Topic 5 — Swarm Intelligence, Team Behaviors & LLM-Orchestrated Autonomy
As the number of robots grows, team behavior transitions from explicit control to emergent intelligence. Swarm robotics and LLM-based orchestration enable collective solutions to complex problems—where simple rules at the local level lead to robust global behaviors.
5.1 Emergent Behavior Basics
- Multi-agent swarms often follow three simple rules:
- Alignment: Match velocity with neighbors.
- Cohesion: Move toward the average position of neighbors.
- Separation: Avoid crowding (stay far enough from neighbors).
- These rules, when applied to every robot, yield flocking, milling, and efficient area coverage.
- Real systems add layers: energy management, zone/role separation (e.g., workers, scouts), dynamic formation shifts in response to goals or threats.
Diagram: Swarm Rules in Action
[Robot 1] → ↗ ↖ ← [Robot 3] ←
\ | / /
[Robot 2] \
Alignment and separation vectors (arrows) shown for group with center cohesion.
5.2 Cooperative Missions
Advanced teams solve high-value problems together:
- Warehouse item retrieval: Team splits up, locates/delivers items efficiently.
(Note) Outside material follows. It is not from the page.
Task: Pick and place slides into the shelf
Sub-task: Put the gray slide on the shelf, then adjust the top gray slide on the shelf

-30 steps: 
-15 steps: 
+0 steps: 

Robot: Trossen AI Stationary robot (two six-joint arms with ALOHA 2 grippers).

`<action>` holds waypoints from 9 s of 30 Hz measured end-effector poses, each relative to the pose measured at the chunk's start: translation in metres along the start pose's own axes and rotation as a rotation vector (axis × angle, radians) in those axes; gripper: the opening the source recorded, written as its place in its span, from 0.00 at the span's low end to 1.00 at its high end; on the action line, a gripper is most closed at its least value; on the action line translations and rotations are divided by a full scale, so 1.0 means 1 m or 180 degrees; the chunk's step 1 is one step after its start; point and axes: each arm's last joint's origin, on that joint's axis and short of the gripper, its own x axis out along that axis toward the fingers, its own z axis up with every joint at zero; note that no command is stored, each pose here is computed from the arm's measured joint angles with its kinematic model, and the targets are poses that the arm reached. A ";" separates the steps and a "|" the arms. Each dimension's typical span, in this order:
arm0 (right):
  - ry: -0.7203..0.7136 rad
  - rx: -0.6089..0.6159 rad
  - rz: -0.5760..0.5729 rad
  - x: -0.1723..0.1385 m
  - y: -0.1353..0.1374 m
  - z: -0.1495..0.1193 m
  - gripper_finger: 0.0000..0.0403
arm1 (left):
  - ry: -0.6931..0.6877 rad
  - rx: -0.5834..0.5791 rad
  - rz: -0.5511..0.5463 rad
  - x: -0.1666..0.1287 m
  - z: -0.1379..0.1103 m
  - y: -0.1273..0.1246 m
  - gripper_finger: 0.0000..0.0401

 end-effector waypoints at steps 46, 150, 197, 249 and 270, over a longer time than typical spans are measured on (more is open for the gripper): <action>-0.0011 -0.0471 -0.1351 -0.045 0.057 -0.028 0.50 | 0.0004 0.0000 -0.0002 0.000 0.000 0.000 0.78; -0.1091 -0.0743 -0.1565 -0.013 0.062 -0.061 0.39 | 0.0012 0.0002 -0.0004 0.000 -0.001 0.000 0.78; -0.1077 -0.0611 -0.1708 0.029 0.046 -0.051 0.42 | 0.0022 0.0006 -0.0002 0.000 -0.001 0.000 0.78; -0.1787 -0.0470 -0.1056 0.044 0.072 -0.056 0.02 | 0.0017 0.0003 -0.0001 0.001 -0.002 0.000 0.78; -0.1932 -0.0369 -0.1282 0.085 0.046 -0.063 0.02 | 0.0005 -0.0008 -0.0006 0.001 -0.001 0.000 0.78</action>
- Search-and-locate exploration: Divide-an-area, re-merge at intervals, respond to signals from peers.
- Two-robot lift and carry: Synchronized grasp and movement—requires precise comms and leader-follower rules.
- Patrol grid coverage: Cells assigned to individual robots; signal and reassign as obstacles or lower battery detected.
Practical challenge: Dynamically adjust the team as robots fail or as priorities shift.
5.3 Conflict Avoidance & Traffic Management
- Collision-free routing: Plan and update paths to avoid robot-robot and robot-human collisions.
- Right-of-way: Policies (priority lanes, last-entered, size-based) to break deadlocks.
- Flocking vs queueing: Swarms flow where space is open; queues negotiate one-by-one in bottlenecks.
LLM-Orchestrated Multi-Agent Autonomy
- Commander Agent: Large language/vision models decompose high-level human goals.
- Accepts mission briefs ("Patrol, then search east wing, then meet at warehouse exit.")
- Breaks into subtasks, issues assignments to robots (by role/location/capability).
- Monitors reports, reroutes/replans as status updates come in.
- Inter-Robot Dialogue: Robots communicate using structured messages for negotiation, clarification, and situation handling—"Who found the target?", "Route blocked at aisle 2."
- Mission Replay and Self-Audit: Fleet logs all comms, positions, and status for post-mission diagnosis. Feedback is integrated for next mission's planning.
Lab: Swarm/Team Flocking & Commander Demo
Goal: Implement a simple flocking demo or mission allocation orchestrated by an LLM or heuristic global agent.
Tasks:
- Simulate a fleet (3+ robots) in Gazebo/Unity.
- Implement alignment/cohesion/separation rules as local policies.
- Optionally, connect a commander agent to issue global mission goals (e.g., patrol area A, then converge to B).
- Observe:
- Group dynamics, traffic jams, and adaptation to obstacles or robot loss.
- LLM/agent's ability to adapt, replan, reassign.
Deliverables:
- Code/scripts for local policy rules and commander/LLM interface.
- Simulation logs and/or visualizations of flocking, collaboration, mission adaptation.
- Brief report on observed emergent behaviors, successes, and limitations of rule-based vs LLM-driven orchestration.
Capstone: Multi-Robot Autonomous Fleet Mission
This final milestone bridges single-robot autonomy and real-world fleet deployments:
Objectives
- Two+ robots collaboratively complete a complex mission with minimal human oversight.
- Map/scene is shared, tasks are divided and negotiated autonomously.
- Robots adapt to losses or communication breakdowns, recover and complete mission.
Deliverables
- Full-codebase with multi-agent mapping, comms, task allocation.
- Demonstration runs (simulation and/or hardware).
- Evaluation logs: mission time, error recovery, task completion, collision/traffic/handoff stats.
- Brief report: team strategy, LLM role (if used), and identified research/engineering gaps.
Summary
As robotics enters real-world scale, the leap from single-agent autonomy to collective intelligence—and operator/LLM-assisted fleets—is transformative. These approaches are required in warehouses, rescue, medical, and research robotics. Mastery of these system-level strategies prepares you for cutting-edge robotics deployments and research.